At work today, I was merrily reading about the myriad of corporate interests plotting again Tyrone Sloproth in Gravity’s Rainbow, when I noticed that the single aging computer that’s connected to the web was free. After briefly checking my mail, I happened upon a startlingly bizarre news story that seemed like a continuation of Pynchon’s tome. Apparently John Poindexter at the Total Information Awareness agency (recently renamed the slightly less Orwellian Terror Information Awareness agency) has unveiled the Pentagon Terror Market Program. No, it’s not a correspondence course for the School of the Americas, it’s a surreal free-marketeer attempt to make (more) money off of mayhem in the Middle East. A quote:
Traders would buy and sell futures contracts ” just like energy traders do now in betting on the future price of oil. But the contracts in this case would be based on what might happen in the Middle East in terms of economics, civil and military affairs or specific events, such as terrorist attacks. Holders of a futures contract that came true would collect the proceeds of traders who put money into the market but predicted wrong.” (Quoted from an AP news story. The links has gone dead.)

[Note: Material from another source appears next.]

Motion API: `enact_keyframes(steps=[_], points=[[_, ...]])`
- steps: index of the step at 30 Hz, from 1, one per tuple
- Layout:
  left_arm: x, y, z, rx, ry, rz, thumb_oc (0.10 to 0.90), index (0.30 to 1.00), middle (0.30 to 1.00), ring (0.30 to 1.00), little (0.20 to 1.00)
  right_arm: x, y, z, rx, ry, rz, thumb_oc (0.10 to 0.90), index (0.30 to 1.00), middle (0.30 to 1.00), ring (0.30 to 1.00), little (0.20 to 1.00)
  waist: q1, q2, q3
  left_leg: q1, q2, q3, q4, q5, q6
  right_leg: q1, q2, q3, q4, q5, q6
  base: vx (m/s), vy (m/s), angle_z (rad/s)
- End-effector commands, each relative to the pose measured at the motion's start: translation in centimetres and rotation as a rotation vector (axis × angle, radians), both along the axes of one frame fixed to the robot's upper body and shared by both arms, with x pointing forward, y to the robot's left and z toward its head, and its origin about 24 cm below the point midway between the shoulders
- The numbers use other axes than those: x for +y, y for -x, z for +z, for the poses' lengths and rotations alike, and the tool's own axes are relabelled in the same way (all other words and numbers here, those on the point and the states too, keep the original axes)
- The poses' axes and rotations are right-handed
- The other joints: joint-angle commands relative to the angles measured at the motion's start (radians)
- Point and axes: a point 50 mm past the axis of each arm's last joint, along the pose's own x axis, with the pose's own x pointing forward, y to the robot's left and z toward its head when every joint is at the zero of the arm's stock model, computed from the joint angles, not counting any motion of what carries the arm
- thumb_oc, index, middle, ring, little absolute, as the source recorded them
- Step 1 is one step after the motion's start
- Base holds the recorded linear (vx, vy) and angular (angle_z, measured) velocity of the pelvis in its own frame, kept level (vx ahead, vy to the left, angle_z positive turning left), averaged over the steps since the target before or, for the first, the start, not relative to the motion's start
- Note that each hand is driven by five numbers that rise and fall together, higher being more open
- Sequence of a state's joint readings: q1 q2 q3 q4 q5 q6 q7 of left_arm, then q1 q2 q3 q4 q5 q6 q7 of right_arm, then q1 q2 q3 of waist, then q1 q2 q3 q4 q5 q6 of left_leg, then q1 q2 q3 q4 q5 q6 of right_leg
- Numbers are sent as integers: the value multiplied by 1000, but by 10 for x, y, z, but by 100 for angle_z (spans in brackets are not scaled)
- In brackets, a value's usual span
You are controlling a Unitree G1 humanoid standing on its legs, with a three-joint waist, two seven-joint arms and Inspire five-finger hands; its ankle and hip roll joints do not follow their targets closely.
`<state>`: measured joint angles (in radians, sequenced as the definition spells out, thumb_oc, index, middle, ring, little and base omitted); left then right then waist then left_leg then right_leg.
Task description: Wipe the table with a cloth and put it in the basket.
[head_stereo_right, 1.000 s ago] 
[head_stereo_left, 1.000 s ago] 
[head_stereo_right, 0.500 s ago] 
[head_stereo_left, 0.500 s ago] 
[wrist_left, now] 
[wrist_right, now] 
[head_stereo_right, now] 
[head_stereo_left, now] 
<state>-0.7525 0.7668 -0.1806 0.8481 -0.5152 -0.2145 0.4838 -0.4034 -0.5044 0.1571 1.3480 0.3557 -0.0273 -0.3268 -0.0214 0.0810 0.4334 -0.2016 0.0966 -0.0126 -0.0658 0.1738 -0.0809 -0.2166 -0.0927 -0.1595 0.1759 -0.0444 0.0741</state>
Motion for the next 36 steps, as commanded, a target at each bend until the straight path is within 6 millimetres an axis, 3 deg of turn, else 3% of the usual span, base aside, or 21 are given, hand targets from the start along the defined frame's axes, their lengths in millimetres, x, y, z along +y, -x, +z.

Not only does this seem like something that’s in ridiculously bad taste, but it seems largely irrelevant to, y’know, finding and capturing terrorists. That is until the Defense Advanced Research Projects Agency released a statement on Monday that justified the project in pseudo-mystical terms that Pynchon would surely adore.

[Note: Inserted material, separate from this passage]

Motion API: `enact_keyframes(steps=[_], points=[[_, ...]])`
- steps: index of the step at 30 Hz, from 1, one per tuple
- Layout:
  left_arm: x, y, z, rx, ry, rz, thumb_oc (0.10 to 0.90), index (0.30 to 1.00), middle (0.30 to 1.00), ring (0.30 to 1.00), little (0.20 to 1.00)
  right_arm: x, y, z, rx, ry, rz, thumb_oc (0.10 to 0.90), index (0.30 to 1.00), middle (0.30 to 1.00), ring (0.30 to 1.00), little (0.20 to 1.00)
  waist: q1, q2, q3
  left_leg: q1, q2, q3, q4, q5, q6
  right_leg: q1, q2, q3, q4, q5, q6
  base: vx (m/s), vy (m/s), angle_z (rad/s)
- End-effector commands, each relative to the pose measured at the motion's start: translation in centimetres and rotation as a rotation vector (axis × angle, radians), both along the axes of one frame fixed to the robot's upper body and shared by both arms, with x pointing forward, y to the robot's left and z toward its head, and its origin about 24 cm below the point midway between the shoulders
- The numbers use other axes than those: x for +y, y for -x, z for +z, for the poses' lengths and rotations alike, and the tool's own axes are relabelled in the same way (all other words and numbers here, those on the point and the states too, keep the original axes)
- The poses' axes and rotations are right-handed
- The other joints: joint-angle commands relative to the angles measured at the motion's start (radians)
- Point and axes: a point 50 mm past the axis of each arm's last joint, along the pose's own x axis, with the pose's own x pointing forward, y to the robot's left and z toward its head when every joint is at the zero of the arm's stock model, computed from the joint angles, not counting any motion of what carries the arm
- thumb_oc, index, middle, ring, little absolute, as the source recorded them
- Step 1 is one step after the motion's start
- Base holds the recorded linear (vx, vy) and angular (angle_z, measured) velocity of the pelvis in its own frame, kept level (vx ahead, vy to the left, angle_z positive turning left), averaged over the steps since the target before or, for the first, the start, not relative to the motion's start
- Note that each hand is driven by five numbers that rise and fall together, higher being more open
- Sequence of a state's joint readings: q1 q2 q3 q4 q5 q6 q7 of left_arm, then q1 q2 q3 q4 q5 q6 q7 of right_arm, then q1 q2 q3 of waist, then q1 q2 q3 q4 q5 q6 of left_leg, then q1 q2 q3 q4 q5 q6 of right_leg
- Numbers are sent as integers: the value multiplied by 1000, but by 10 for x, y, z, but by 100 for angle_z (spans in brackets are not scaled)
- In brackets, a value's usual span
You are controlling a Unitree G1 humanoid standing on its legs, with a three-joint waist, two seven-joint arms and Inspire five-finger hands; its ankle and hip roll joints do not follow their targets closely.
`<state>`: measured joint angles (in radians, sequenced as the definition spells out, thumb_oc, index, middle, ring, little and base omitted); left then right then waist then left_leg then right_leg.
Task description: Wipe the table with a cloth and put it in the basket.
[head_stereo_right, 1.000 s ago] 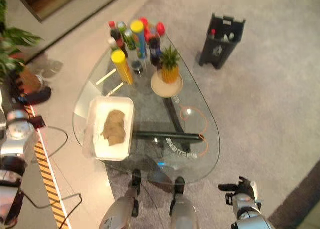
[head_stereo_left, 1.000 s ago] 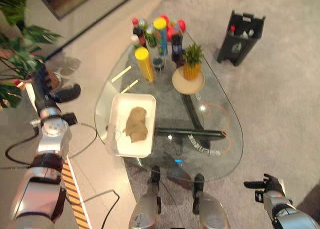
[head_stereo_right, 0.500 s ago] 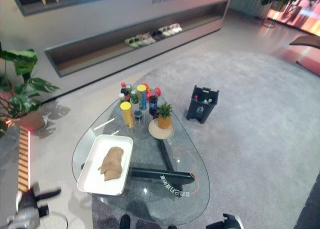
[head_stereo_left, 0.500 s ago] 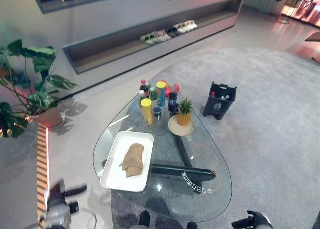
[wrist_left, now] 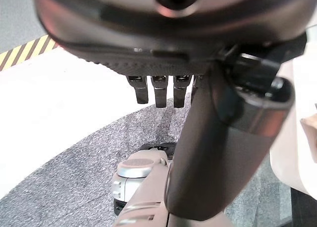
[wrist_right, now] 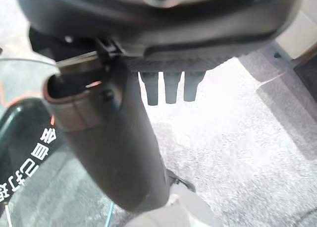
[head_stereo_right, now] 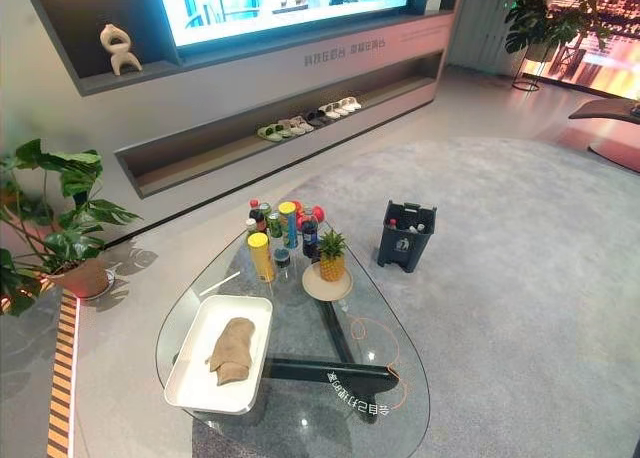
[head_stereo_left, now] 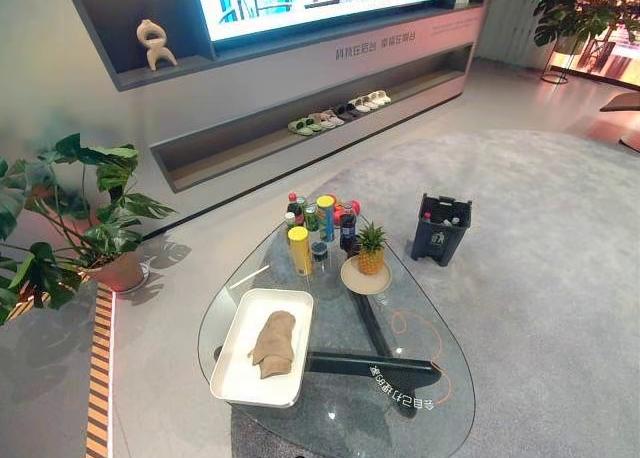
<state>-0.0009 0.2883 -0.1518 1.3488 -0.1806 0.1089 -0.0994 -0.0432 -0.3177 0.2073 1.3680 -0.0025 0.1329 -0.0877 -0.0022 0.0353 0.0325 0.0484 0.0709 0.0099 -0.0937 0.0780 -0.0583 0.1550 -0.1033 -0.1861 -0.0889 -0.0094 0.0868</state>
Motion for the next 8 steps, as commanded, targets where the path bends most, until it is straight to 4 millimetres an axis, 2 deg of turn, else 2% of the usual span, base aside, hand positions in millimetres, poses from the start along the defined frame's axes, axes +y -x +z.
enact_keyframes(steps=[1, 8], points=[[16, -32, 10, -35, -56, -55, 800, 900, 900, 900, 900, -6, -16, 5, 21, 38, 67, 800, 900, 900, 900, 900, 12, -16, 40, 67, 0, 72, 6, -78, -12, -27, -34, 7, 53, 12, 39, 0, 0, 0], [13, -32, 9, -23, -47, -74, 800, 900, 900, 900, 900, -3, -18, 4, 62, 14, 94, 800, 900, 900, 900, 900, 13, -19, 36, 79, 8, 71, 6, -82, -16, -18, -31, 10, 48, 9, 36, 33, -15, 0]])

“DARPA said markets could reveal Îdispersed and even hidden information. Futures markets have proven themselves to be good at predicting such things as elections results; they are often better than expert opinions.” (Quoted from same dead link)
I’m gathering that DARPA is also organizing a crack team of tarot card readers too. You can read the projects strangely laconic web site here.
In other news, Oshima and I went up to Yamaga to present my promo. Three or four middle-aged men grunted their approval and that was about that. Afterwards, Oshima and I ate at one of her favorite takoyaki joints.
Also, I saw on TV the other day that there is a new freshly scrubbed pop-starlet named You. One at imagine spontaneous Abbott and Costello routines popping during the most inappropriate occasions·
A: Hello, thanks for coming to the Strom Thurmond funeral service. May I ask your name?
You: I’m You.
A: No, you’re not. I’m me. You’re you.